No. This made my father scoff. “N-nnn-no.”

“What is it, then?”

“S-s-ssim-plishty.”

Simplicity.

What was his message to me? That I was the warhorse—there when all else was lost? That I should forgo further battles, and further dreams, and head home? That “simplicity” should be mine—in heart, in art, in thought?

Would he do the same? Was he giving up?

It puzzled me, and I thought about it for many days.

I had no liking for simplicity. Tomei was simple. He reached for me, and when I pulled away from him, he smiled anyway and put his hands behind his head so he could watch me.

“Why are you watching me?”

“I think you are beautiful.”

How could he? I knew I was ugly.

Another symptom of his simplicity was this: he could not see ghosts. That was lucky, because I never lay down with him without the ghost of Sanba alongside. It brought with it his familiar scent of leaves and pine needles, of something half-burned, a wood smell. I suppose it was the scent of Sanba’s quack remedies. I loved it.

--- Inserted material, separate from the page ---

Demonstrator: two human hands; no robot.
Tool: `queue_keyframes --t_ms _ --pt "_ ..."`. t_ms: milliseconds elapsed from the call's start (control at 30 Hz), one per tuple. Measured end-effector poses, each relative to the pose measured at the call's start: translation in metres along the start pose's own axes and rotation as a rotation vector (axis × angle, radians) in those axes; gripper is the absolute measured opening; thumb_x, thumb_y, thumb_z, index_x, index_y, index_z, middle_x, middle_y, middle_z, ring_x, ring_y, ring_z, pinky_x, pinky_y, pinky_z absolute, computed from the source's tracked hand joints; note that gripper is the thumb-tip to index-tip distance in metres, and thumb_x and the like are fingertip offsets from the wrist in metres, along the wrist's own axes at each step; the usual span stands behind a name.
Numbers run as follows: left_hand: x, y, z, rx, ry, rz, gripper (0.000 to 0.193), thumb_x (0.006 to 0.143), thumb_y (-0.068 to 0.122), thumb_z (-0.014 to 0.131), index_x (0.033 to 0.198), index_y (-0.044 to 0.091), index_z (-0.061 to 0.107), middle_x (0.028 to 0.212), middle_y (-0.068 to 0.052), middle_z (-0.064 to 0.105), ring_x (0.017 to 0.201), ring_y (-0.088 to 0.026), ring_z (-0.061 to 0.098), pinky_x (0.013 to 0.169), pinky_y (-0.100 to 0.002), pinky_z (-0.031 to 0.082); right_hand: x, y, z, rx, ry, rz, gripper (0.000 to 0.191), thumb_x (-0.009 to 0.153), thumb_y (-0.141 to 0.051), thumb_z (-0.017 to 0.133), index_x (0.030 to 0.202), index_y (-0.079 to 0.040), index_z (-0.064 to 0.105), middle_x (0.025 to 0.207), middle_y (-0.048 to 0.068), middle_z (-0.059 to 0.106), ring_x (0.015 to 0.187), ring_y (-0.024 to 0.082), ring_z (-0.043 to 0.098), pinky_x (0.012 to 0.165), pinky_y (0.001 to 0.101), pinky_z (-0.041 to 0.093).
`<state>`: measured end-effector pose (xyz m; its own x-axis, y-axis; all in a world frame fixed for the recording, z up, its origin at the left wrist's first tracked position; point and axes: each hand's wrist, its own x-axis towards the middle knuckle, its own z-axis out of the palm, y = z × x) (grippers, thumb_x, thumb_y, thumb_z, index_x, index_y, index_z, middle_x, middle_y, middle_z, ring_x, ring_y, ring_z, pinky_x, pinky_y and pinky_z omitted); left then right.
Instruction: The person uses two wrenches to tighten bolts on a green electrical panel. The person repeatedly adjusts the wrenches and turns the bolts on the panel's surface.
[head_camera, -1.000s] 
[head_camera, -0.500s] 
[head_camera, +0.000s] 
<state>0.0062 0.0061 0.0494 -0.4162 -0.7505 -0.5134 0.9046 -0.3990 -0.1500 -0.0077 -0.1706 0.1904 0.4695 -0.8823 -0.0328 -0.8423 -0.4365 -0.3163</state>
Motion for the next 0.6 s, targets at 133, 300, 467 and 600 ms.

My husband was a gem, a genuine fine fellow. He was fond of life and free of anger. He was not conventional: he would have accepted anything I gave him. Yet I had nothing for him but a cruel streak that was entirely new to me.

22

Family

I WENT TO VISIT MY MOTHER
.

Her cheeks had fallen in on her gums. Long-suffering but never silent, she had declined to a garrulous, greedy poverty. There were no riches for her in the artist’s life: she cared for neither prints nor books. She wanted food and warmth, which Hokusai disdained. He became gentle with her, as if she were an old dog.

She was at her sister’s, bundled on a mattress. There had been a crisis. My aunt was crying. The cats were mewling and children stood in corners. My mother had fallen, standing in a crowd at the fishmonger’s. She had to be carried home.

We sent a child for a bonesetter. He put his hands on her and said there was a broken circle in her pelvis.

“It must knit and mend. She must be absolutely still, or it will grow crooked and she will never walk again.”

My father stammered his question: She appeared to be quite dead, but could she come back to life if she wanted?

“Western medicine knows about broken bones. But for broken spirit, the gods of Japan are better,” said the doctor.

“She broke her spirit in a fall at the fishmonger’s?”

“Earlier,” said my aunt.

My mother moved.

“She ’eears us,” said Hokusai. “Sh-she-shee sa-ay she will c-c-c-come ba’.”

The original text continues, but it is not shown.